Before I kill him. He knew I’d kill him when I found out. He’s accepted his death. The gun is only on the table to protect Charlotte from my rage. I can accept that. Even respect it, begrudgingly as fuck.

He puts his fingertips on the desk, and the gesture is so familiar it tears something in my chest. My dad used to do the same thing when he was about to explain something. Fingertips to a desk calendar. Concentrating on the past.

“We formed a consortium.” He glances up at me as if to make sure I’m following. I am fucking following. “We really thought it would go well. James and I—” He stops and clears his throat. I’ll be damned. Tears in his eyes. New ones. “James and I were friends. Closest friend I had. He was—he had an enthusiasm for projects like that. He was always so sure it would work out. And I regret…”

“What?” My heartbeat ratchets up. Cultivating patience has been difficult. Waiting for these details is impossible.

“I regret that I was in a worse financial spot than James was. Than your parents were. So when the real estate tides turned and the consortium got fucked, it meant that James was going to be in trouble, but I was going to be ruined.” He shakes his head. He must have thought about this a million times. He’s been alive to think about it, unlike my parents. “Victoria—she lived for her committees and charities. And Charlotte was in a fancy girls’ school. I couldn’t—”

“You couldn’t disappoint them? You had to kill my parents instead?” I’m louder than I intended. It’s a struggle to regain control.

“I begged James to reconsider.” Cyrus gets louder, clearer, though he stays seated. “Begged. I went to the house—I begged him. He refused. His principles were going to take us both down.” He laughs, the sound rough. “I guess they still will.”

“Did you set the fire?”

“No. We hired someone.”

“You and Victoria?”

“The consortium.”

He keeps talking about this consortium. Realization dawns.

“It wasn’t just you and my father.”

“There were five of us. Hill. Van Kempt. Bettencourt. Chambers. Newhouse. Five families. We all thought getting the insurance payout was the safest bet.”

“Five families and the best you could come up with was insurance fraud?”

“Only your father disagreed.” Of fucking course he did. He didn’t like scams or fraud. He’d rather take it on the chin. My father always told us that risk was part of any venture, and you had to be willing to pay the consequences. “I should have stood with him.

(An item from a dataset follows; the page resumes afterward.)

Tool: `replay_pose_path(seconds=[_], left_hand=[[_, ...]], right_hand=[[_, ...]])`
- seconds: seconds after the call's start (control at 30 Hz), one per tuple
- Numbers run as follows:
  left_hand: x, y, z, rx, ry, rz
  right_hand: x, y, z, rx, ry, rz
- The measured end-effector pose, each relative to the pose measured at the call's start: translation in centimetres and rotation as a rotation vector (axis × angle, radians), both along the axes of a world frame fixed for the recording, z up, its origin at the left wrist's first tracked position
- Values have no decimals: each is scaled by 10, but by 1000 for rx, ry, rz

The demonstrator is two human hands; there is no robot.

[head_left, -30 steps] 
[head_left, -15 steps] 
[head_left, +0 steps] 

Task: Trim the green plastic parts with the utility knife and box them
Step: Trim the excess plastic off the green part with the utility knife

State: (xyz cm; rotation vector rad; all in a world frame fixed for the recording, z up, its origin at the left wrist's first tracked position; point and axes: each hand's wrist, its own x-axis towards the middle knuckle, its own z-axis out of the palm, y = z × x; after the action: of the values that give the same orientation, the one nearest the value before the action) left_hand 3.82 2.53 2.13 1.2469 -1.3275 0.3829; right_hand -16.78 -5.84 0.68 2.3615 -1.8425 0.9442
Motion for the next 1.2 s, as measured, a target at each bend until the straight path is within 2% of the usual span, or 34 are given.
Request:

I know that. I was so afraid of losing everything, but look at me—my wife left. My daughter hates me. My business is in shambles. It’s over anyway. I lost everything anyway.”

I don’t feel bad for him. “You were all in on it?”

“Yes. It was Bettencourt’s idea. I’m not—” He puts a hand in the air like he’s going to stop me from commenting. “I’m not defending it. You want to know what happened, so I’m telling you. Bettencourt said we needed to burn the building. I agreed, but we knew, we all knew, that if there was some mysterious fire, James would know it was one of us. His principles would keep us from collecting the payout. So Bettencourt hired someone to set the fire and lure your father there. I signed off on it.”

Rage crumples my bones, burns them to ash. My skin feels singed. Pain sears across my knee. “Motherfucker.”

“I deserve whatever you’re about to do to me.” The whites of his eyes are huge. He’s afraid to die. Cyrus pushes the gun across the desk toward me and stands. He’s decided to die on his feet. “Go ahead.”

I should do it. I know I should. I should pick up the gun and put a bullet through his head. No more breathing for the man who signed my father’s death warrant.